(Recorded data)
● ● ●

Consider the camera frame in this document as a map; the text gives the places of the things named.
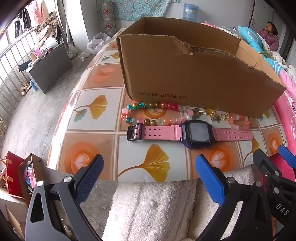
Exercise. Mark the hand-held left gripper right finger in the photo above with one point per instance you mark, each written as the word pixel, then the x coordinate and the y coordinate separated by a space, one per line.
pixel 208 183

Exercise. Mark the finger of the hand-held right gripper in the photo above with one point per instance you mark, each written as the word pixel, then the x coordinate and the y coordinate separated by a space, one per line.
pixel 288 156
pixel 266 165

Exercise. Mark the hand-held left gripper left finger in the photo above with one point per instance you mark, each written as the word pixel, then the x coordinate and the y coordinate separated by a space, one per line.
pixel 90 178

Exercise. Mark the gold butterfly charm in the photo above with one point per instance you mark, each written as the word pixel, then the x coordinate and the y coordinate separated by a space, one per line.
pixel 217 118

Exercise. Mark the small gold flower charm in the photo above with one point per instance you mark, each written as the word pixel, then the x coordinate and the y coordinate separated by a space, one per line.
pixel 211 113

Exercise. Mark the brown cardboard box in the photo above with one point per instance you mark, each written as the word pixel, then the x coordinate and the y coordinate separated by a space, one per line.
pixel 185 76

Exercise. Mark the pink floral blanket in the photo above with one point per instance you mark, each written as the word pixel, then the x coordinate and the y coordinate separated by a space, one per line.
pixel 286 111

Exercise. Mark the brown paper bag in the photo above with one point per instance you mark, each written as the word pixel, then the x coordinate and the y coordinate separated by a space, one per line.
pixel 30 173

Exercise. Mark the white fluffy towel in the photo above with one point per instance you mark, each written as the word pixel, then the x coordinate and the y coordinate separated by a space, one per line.
pixel 150 208

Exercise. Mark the red gift bag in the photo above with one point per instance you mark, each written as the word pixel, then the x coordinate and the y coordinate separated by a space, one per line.
pixel 13 176

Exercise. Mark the white crumpled blanket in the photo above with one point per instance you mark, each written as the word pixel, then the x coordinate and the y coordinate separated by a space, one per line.
pixel 277 59

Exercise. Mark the grey cabinet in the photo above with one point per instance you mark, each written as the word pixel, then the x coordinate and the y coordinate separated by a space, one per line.
pixel 48 67

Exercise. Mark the blue patterned quilt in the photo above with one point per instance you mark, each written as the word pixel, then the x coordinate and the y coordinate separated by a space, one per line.
pixel 252 37

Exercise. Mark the metal railing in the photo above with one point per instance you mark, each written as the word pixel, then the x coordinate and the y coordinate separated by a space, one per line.
pixel 11 69

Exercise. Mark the white plastic bag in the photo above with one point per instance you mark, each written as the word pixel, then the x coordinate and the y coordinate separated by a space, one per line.
pixel 98 42

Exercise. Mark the grey floral pillow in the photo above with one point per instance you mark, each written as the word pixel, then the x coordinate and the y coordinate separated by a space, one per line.
pixel 226 29

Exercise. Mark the pile of woven clothes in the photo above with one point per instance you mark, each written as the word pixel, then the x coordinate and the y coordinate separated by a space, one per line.
pixel 49 25

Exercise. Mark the patchwork long cushion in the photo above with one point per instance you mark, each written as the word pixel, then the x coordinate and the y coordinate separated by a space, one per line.
pixel 108 20

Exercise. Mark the dark hanging jacket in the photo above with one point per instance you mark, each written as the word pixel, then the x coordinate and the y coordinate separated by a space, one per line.
pixel 22 22

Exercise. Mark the blue water jug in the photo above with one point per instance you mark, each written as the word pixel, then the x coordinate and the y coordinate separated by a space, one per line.
pixel 190 11

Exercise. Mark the pink hanging garment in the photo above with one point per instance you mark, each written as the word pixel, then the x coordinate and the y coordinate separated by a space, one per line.
pixel 39 10

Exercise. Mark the teal floral hanging cloth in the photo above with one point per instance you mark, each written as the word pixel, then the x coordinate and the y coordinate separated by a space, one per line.
pixel 138 8

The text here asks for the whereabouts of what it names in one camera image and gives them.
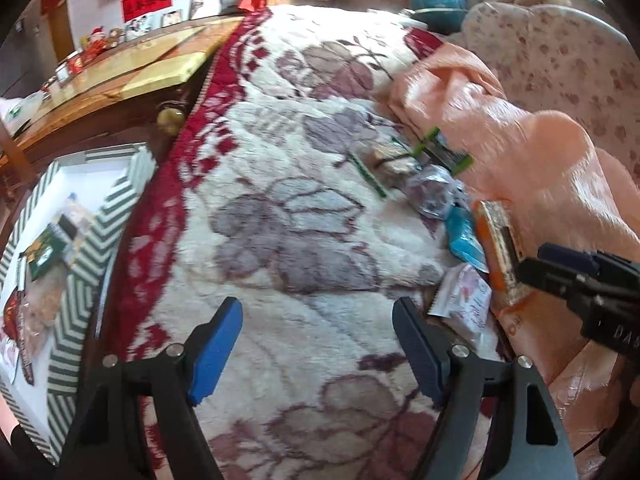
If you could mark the yellow round ornament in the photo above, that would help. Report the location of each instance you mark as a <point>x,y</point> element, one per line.
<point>170,119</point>

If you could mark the green yellow snack packet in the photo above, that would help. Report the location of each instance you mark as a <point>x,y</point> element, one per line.
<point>45,252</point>

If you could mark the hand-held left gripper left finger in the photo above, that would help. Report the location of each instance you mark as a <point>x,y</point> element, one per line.
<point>215,355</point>

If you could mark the white pink snack packet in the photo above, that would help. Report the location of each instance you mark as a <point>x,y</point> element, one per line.
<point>465,300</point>

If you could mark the red snack packet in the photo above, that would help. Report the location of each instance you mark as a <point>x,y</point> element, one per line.
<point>11,312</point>

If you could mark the green white striped box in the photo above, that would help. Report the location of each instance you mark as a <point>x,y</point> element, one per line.
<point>75,320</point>

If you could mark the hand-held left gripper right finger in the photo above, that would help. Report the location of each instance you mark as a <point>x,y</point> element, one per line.
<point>420,350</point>

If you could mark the medium photo frame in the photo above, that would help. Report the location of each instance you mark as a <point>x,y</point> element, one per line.
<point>172,17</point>

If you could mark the long white cracker packet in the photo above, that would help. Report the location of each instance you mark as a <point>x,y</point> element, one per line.
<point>80,215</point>

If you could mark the small white snack packet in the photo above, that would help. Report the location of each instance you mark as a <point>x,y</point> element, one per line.
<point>7,355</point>

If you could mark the blue white snack packet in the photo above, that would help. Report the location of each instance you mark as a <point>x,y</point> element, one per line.
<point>465,240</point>

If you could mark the pink quilt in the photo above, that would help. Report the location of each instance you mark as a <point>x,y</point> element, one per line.
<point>540,170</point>

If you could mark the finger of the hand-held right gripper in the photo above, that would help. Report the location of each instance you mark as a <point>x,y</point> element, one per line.
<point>567,257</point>
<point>550,280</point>

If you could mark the clear bag of red dates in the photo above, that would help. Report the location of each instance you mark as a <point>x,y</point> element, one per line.
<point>430,192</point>

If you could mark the wooden cabinet with yellow top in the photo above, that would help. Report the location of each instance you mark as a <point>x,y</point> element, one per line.
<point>125,75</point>

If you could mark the large photo frame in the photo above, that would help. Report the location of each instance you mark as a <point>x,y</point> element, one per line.
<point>205,0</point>

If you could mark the floral plush blanket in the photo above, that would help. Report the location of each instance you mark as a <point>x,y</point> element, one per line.
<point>300,260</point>

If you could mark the white plastic bag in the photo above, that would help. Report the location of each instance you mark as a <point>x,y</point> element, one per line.
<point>20,112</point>

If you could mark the orange cracker package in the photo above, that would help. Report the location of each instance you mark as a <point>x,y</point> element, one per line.
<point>500,245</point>

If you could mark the clear green-edged cookie packet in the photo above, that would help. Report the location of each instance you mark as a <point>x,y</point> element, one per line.
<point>392,160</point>

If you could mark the red wall banner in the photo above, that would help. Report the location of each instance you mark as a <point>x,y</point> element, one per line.
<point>147,2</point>

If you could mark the santa figurine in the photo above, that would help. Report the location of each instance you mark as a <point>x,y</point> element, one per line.
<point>95,42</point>

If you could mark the clear packet of beige snacks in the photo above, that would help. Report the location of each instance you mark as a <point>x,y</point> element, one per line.
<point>40,310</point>

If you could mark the small photo frame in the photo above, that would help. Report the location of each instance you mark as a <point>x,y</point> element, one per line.
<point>139,27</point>

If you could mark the black green snack packet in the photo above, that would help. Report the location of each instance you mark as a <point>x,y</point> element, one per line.
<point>447,155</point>

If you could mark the floral pillow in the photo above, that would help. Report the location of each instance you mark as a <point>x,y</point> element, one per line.
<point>560,60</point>

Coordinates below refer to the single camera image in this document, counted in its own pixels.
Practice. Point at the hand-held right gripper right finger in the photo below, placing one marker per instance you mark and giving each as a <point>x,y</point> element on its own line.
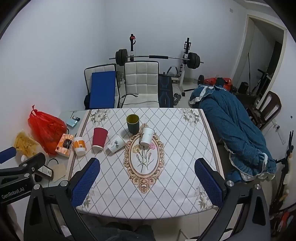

● ● ●

• **How to complete this task**:
Lines containing the word "yellow" are to be located in the entries and copied.

• **Response to the exercise**:
If you could mark the yellow round ornament in the photo above, that would help. Report the location of each instance you mark as a <point>x,y</point> element, one per line.
If you could mark the green yellow snack packet in the photo above, that would help. Report the location of each instance you mark as a <point>x,y</point> element, one per line.
If you could mark the wooden cabinet with yellow top in the photo above, that would help. Report the location of each instance you mark as a <point>x,y</point> element, one per line.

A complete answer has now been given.